Without any images, write the listing below out word for word.
· · · · · · ·
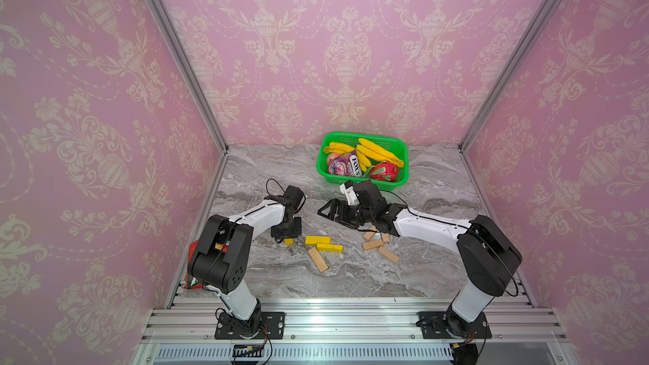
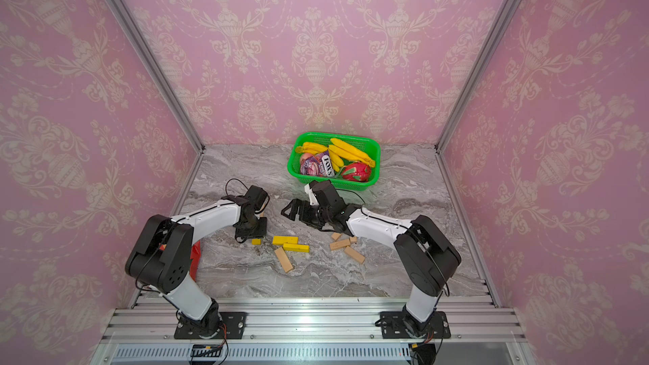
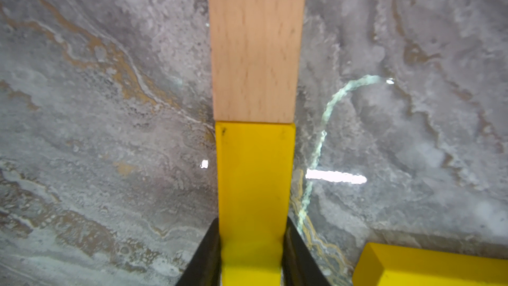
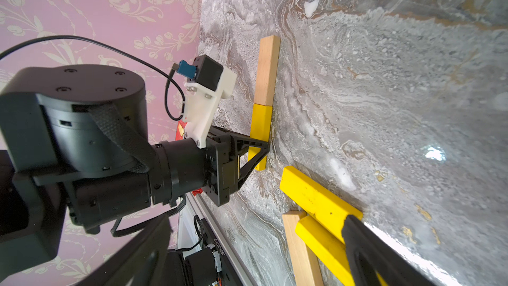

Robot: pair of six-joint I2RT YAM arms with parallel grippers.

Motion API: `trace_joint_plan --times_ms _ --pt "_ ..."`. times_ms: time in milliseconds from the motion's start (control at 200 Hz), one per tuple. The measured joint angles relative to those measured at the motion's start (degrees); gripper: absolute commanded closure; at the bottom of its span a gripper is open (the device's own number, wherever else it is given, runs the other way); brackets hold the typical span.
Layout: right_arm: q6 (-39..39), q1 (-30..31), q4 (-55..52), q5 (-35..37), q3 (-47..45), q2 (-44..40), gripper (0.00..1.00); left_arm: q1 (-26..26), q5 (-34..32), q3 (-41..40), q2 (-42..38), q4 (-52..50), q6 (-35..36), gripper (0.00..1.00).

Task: Assemble the letter k with building blocks
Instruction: Assemble the building block at the center of the board.

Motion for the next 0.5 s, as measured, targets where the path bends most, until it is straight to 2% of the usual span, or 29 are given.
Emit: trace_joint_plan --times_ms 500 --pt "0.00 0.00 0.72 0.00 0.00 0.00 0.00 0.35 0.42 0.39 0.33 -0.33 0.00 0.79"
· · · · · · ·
> **Final answer**:
Robot: pair of six-joint I2RT YAM arms with parallel grippers.

Motion API: `trace_joint_plan --times_ms _ --pt "_ ..."`. times_ms: time in milliseconds from the motion's start (control at 200 Hz), one per tuple. The measured joint angles relative to those measured at the motion's start (degrees); gripper: absolute commanded closure; at the bottom of its span a gripper is open (the device's own number, wherever else it is given, runs the other way); brackets hold the typical span.
Layout: right_arm: q6 (-39..39), q1 (-30..31), q4 (-55..52), q5 (-35..37), q3 (-47..45), q2 (-44..40), gripper (0.00..1.00); left_arm: q1 (-26..26), q5 (-34..32), q3 (-41..40), q2 (-42..38), q4 (-52..50), q6 (-35..36), gripper (0.00..1.00).

Task: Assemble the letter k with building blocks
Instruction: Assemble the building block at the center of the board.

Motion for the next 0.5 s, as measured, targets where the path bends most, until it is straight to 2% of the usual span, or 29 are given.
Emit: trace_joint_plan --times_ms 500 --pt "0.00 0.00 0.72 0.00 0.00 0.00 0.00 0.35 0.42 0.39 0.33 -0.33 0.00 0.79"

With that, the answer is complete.